Problem =>
Go through the records below line by line, counting those that contain the word "grey"; answer with the count only.

Supplied information =>
══════════════════════════════

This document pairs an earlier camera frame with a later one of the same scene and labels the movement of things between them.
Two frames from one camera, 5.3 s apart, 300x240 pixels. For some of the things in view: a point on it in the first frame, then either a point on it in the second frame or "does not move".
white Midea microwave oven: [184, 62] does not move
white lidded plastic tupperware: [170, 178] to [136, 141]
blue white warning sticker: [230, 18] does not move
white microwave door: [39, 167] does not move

══════════════════════════════

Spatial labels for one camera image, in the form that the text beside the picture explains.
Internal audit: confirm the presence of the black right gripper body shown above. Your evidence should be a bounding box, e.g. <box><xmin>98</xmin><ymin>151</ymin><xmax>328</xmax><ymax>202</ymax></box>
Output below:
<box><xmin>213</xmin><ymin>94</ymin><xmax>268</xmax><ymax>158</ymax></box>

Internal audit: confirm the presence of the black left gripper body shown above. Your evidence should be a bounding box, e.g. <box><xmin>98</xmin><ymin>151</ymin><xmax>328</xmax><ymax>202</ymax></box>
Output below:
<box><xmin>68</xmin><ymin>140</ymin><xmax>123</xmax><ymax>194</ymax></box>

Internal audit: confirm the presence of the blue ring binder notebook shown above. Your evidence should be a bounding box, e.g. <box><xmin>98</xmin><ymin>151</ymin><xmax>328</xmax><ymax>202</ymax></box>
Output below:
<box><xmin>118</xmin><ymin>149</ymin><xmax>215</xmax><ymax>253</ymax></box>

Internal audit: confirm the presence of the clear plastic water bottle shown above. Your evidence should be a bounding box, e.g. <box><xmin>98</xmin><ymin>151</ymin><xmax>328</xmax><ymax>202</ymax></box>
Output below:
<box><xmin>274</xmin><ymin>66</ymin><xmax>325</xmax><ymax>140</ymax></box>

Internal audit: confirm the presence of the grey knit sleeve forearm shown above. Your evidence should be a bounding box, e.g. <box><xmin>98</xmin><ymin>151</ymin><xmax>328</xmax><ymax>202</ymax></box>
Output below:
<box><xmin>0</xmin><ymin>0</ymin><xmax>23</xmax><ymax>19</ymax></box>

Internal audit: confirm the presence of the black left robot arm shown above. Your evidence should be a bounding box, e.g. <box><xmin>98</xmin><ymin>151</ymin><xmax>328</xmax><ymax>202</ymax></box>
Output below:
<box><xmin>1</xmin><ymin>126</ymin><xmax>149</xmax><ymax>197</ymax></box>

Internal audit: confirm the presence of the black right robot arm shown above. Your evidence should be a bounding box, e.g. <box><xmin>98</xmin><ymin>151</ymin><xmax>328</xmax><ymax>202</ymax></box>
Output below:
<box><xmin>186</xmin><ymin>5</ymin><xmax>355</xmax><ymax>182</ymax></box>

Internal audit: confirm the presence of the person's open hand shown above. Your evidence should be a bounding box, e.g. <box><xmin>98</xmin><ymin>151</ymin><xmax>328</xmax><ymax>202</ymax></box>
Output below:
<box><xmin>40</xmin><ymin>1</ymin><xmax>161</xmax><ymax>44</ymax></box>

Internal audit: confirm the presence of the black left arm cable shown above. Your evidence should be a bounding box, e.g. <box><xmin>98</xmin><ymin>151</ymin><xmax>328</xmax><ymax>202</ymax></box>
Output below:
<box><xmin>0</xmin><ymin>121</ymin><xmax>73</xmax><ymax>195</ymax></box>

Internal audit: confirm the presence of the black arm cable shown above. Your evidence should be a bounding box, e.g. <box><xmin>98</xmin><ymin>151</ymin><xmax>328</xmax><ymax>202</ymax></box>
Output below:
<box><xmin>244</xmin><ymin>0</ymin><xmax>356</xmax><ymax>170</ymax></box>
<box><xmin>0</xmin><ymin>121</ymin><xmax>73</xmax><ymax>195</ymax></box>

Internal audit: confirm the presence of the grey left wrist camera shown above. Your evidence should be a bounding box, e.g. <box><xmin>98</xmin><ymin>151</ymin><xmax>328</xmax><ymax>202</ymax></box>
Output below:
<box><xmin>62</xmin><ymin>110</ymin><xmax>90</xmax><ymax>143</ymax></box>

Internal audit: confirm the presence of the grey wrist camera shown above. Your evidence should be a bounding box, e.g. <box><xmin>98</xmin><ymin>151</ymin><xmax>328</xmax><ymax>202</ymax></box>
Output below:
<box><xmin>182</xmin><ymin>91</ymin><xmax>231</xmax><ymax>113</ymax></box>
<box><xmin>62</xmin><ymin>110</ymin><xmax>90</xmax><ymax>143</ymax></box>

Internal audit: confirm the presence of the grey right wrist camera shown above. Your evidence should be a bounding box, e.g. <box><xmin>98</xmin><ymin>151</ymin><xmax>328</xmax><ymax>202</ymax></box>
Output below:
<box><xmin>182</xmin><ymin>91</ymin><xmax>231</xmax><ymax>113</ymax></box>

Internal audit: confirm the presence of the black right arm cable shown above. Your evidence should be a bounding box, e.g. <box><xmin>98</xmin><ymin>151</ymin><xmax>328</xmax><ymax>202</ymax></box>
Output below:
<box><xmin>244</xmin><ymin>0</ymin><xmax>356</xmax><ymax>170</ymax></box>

══════════════════════════════

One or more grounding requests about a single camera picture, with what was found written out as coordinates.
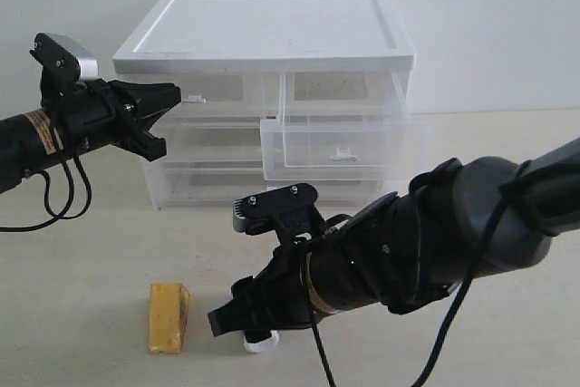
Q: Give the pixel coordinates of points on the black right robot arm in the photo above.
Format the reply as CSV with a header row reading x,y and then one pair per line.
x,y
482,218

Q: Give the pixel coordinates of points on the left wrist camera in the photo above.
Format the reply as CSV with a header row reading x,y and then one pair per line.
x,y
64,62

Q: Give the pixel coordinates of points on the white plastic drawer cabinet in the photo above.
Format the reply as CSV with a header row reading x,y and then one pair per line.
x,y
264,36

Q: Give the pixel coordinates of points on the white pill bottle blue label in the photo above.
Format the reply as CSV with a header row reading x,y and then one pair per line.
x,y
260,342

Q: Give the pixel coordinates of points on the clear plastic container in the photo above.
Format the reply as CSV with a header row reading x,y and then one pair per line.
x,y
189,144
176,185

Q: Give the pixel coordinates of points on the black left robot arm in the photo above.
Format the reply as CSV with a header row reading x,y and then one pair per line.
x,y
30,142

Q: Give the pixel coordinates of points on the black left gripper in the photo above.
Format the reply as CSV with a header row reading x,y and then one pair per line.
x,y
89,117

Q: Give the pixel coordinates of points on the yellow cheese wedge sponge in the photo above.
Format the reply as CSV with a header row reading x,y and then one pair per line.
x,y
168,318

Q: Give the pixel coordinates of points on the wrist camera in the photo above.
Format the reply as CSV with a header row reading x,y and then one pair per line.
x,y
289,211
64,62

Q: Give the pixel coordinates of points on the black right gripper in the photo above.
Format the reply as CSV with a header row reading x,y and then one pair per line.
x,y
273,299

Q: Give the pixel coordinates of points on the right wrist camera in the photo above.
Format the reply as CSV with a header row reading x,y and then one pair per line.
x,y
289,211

══════════════════════════════

Result =>
4